**Your goal:**
An exact copy of the entries, with every picture omitted, is what is needed here.

***** Recorded data

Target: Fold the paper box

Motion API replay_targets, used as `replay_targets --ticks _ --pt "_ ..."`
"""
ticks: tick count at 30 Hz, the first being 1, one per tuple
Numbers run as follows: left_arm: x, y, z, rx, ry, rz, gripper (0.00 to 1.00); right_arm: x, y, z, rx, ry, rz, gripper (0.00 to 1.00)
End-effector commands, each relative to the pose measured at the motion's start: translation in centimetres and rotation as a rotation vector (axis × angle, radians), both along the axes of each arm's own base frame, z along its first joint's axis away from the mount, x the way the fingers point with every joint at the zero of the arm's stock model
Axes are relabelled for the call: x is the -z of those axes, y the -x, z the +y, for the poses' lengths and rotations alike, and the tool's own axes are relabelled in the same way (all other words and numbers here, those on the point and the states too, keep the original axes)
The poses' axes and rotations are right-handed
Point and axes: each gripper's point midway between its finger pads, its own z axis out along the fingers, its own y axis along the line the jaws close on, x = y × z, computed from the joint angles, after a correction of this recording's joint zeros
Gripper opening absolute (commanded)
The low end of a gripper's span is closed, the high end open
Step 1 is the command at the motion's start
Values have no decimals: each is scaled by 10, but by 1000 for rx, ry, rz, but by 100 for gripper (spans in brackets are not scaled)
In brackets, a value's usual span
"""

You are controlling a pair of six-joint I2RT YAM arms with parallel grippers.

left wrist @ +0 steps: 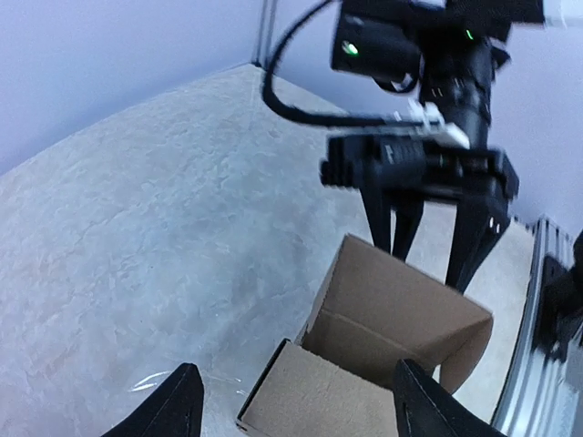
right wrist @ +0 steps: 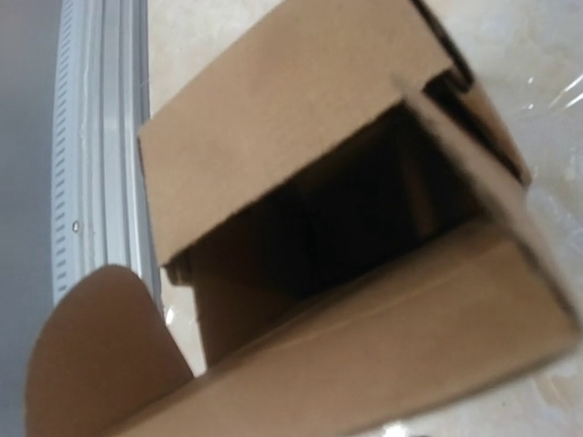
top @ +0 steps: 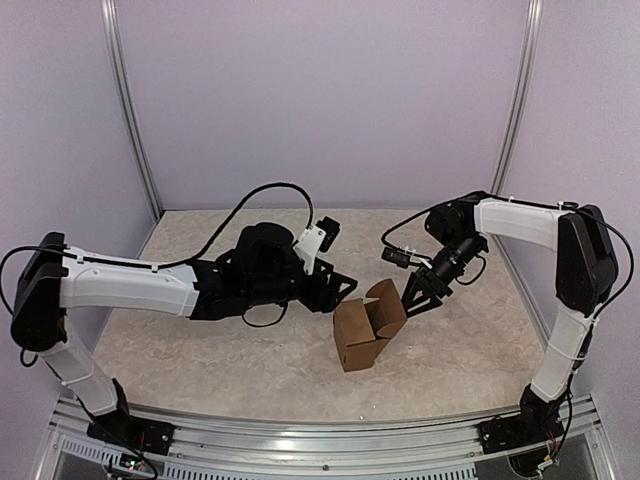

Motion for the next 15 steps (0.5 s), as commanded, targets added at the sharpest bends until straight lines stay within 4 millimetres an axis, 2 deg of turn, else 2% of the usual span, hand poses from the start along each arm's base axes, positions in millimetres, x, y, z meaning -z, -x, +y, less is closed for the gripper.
replay_targets --ticks 1,3,5,9,11,15 --pt "22 -9 41 -345 92 378 70 -1 7 -7 -3 -8 -11 53" --pt "32 3 43 -369 147 510 70 1 9 -8 -3 -5 -23 53" --pt "39 15 35 -351 178 601 71 2 9 -9 -1 -4 -35 53" --pt "40 32 0 -241 230 659 73 4 5 -11 18 12 -63 53" --pt "43 35 -11 -223 221 671 73 5 2 -13 32 21 -75 53" --pt "71 31 -15 -302 162 750 68 6 -3 -17 61 48 -96 53"
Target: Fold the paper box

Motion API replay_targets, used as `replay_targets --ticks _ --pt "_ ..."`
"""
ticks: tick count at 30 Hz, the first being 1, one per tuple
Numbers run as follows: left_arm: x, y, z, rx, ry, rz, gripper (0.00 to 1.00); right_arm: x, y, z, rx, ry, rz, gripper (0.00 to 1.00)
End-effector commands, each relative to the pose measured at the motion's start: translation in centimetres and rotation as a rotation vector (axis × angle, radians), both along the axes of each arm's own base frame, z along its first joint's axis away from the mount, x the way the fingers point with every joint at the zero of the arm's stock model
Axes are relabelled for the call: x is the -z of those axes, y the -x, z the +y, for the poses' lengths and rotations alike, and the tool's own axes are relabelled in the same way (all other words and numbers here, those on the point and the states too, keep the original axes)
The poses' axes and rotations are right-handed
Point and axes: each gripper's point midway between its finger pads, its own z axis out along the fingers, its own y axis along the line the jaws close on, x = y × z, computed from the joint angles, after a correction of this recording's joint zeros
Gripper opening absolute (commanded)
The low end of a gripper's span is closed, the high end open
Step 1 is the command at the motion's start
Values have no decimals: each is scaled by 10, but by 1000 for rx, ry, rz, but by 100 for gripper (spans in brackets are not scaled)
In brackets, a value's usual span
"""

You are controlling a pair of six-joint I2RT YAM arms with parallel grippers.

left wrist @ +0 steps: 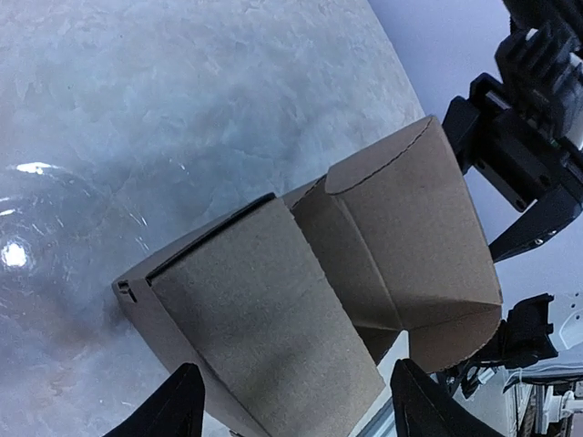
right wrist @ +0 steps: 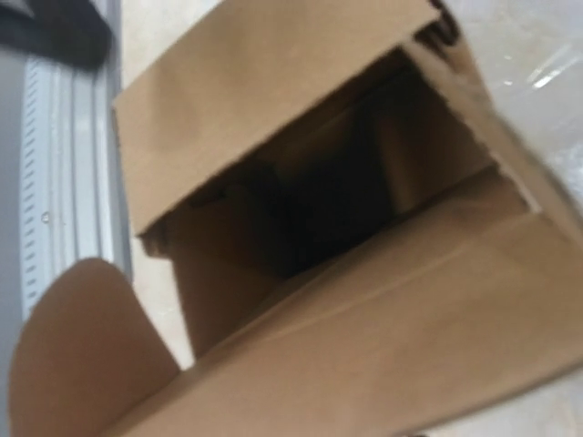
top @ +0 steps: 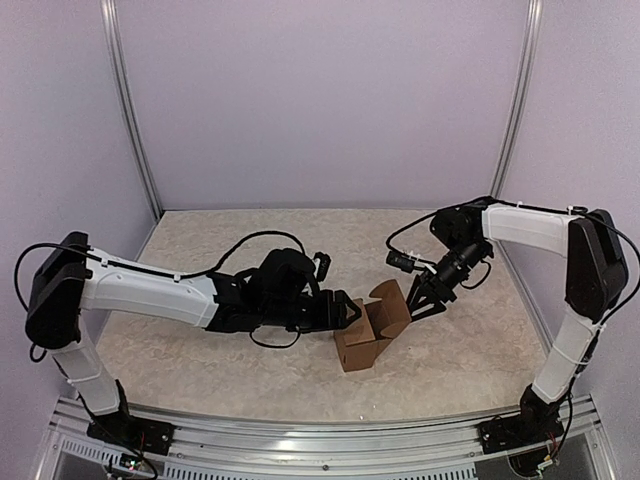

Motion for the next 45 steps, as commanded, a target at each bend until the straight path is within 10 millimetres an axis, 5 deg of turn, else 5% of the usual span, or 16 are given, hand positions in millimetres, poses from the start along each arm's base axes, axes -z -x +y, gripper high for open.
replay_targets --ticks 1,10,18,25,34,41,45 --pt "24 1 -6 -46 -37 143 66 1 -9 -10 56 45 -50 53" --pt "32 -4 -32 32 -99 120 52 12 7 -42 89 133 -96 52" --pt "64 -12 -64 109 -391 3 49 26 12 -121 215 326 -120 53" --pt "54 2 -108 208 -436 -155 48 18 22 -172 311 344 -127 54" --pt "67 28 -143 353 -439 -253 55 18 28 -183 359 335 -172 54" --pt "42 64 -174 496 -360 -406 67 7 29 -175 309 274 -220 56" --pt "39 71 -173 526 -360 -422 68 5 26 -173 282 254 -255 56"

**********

**Answer space:**
Target: Fold the paper box

Motion API replay_targets, used as `replay_targets --ticks _ --pt "_ ..."`
"""
ticks: tick count at 30 Hz, the first being 1, one per tuple
Numbers run as follows: left_arm: x, y, z, rx, ry, rz, gripper (0.00 to 1.00); right_arm: x, y, z, rx, ry, rz, gripper (0.00 to 1.00)
End-effector commands, each relative to the pose measured at the motion's start: translation in centimetres and rotation as a rotation vector (axis × angle, radians), both along the axes of each arm's own base frame, z along its first joint's axis away from the mount, x the way the fingers point with every joint at the zero of the arm's stock model
Axes are relabelled for the call: x is the -z of those axes, y the -x, z the +y, for the poses' lengths and rotations alike, and the tool's own axes are relabelled in the same way (all other words and numbers here, those on the point and the states too, keep the original axes)
The poses' axes and rotations are right-handed
Point and axes: each gripper's point midway between its finger pads, its own z axis out along the fingers, its own y axis along the line the jaws close on, x = y × z, computed from the joint angles, after a correction of this recording's joint zeros
Gripper opening absolute (commanded)
The low end of a gripper's span is closed, the high end open
Step 1 is the command at the motion's start
Values have no decimals: each is scaled by 10, but by 1000 for rx, ry, rz, but by 100 for gripper (spans in brackets are not scaled)
In brackets, a value's usual span
"""

You are controlling a pair of six-joint I2RT YAM arms with parallel grippers.

left wrist @ +0 steps: 
right wrist @ +0 steps: 
top @ +0 steps: 

Motion for the next 15 steps (0.5 s), as commanded, targets added at the sharpest bends until straight lines stay within 4 millimetres an axis, 2 deg of turn, else 2% of the usual span, hand poses from the start along each arm's base axes, positions in millimetres, x, y, z meaning -z, -x, +y, less is closed for the gripper.
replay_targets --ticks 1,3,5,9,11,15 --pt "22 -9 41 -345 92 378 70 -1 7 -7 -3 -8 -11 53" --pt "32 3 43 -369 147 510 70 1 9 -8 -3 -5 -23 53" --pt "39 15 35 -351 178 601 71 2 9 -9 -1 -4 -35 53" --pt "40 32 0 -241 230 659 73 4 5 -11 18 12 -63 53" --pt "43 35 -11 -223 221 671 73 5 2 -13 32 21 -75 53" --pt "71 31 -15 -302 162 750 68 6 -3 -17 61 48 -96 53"
Target: Fold the paper box

Motion API replay_targets, used as `replay_targets --ticks _ --pt "_ ..."`
"""
ticks: tick count at 30 Hz, the first being 1, one per tuple
Numbers run as follows: left_arm: x, y, z, rx, ry, rz, gripper (0.00 to 1.00); right_arm: x, y, z, rx, ry, rz, gripper (0.00 to 1.00)
End-effector commands, each relative to the pose measured at the motion's start: translation in centimetres and rotation as a rotation vector (axis × angle, radians), both along the axes of each arm's own base frame, z along its first joint's axis away from the mount, x the way the fingers point with every joint at the zero of the arm's stock model
Axes are relabelled for the call: x is the -z of those axes, y the -x, z the +y, for the poses' lengths and rotations alike, and the tool's own axes are relabelled in the same way (all other words and numbers here, those on the point and the states too, keep the original axes)
The poses' axes and rotations are right-handed
Point and axes: each gripper's point midway between its finger pads, its own z axis out along the fingers, its own y axis along the line the jaws close on, x = y × z, computed from the joint angles, after a correction of this recording's joint zeros
Gripper opening absolute (commanded)
The low end of a gripper's span is closed, the high end open
Step 1 is the command at the motion's start
Values have no decimals: each is scaled by 10, but by 1000 for rx, ry, rz, but by 100 for gripper (spans in brackets are not scaled)
In brackets, a value's usual span
"""

You are controlling a pair of six-joint I2RT YAM arms with parallel grippers.

left wrist @ +0 steps: 
right wrist @ +0 steps: 
top @ +0 steps: 

Motion for the next 45 steps, as commanded, a target at each bend until the straight path is within 10 millimetres an axis, 5 deg of turn, else 5% of the usual span, or 16 are given, hand positions in millimetres, poses from the start along each arm's base axes, axes -z -x +y, gripper high for open.
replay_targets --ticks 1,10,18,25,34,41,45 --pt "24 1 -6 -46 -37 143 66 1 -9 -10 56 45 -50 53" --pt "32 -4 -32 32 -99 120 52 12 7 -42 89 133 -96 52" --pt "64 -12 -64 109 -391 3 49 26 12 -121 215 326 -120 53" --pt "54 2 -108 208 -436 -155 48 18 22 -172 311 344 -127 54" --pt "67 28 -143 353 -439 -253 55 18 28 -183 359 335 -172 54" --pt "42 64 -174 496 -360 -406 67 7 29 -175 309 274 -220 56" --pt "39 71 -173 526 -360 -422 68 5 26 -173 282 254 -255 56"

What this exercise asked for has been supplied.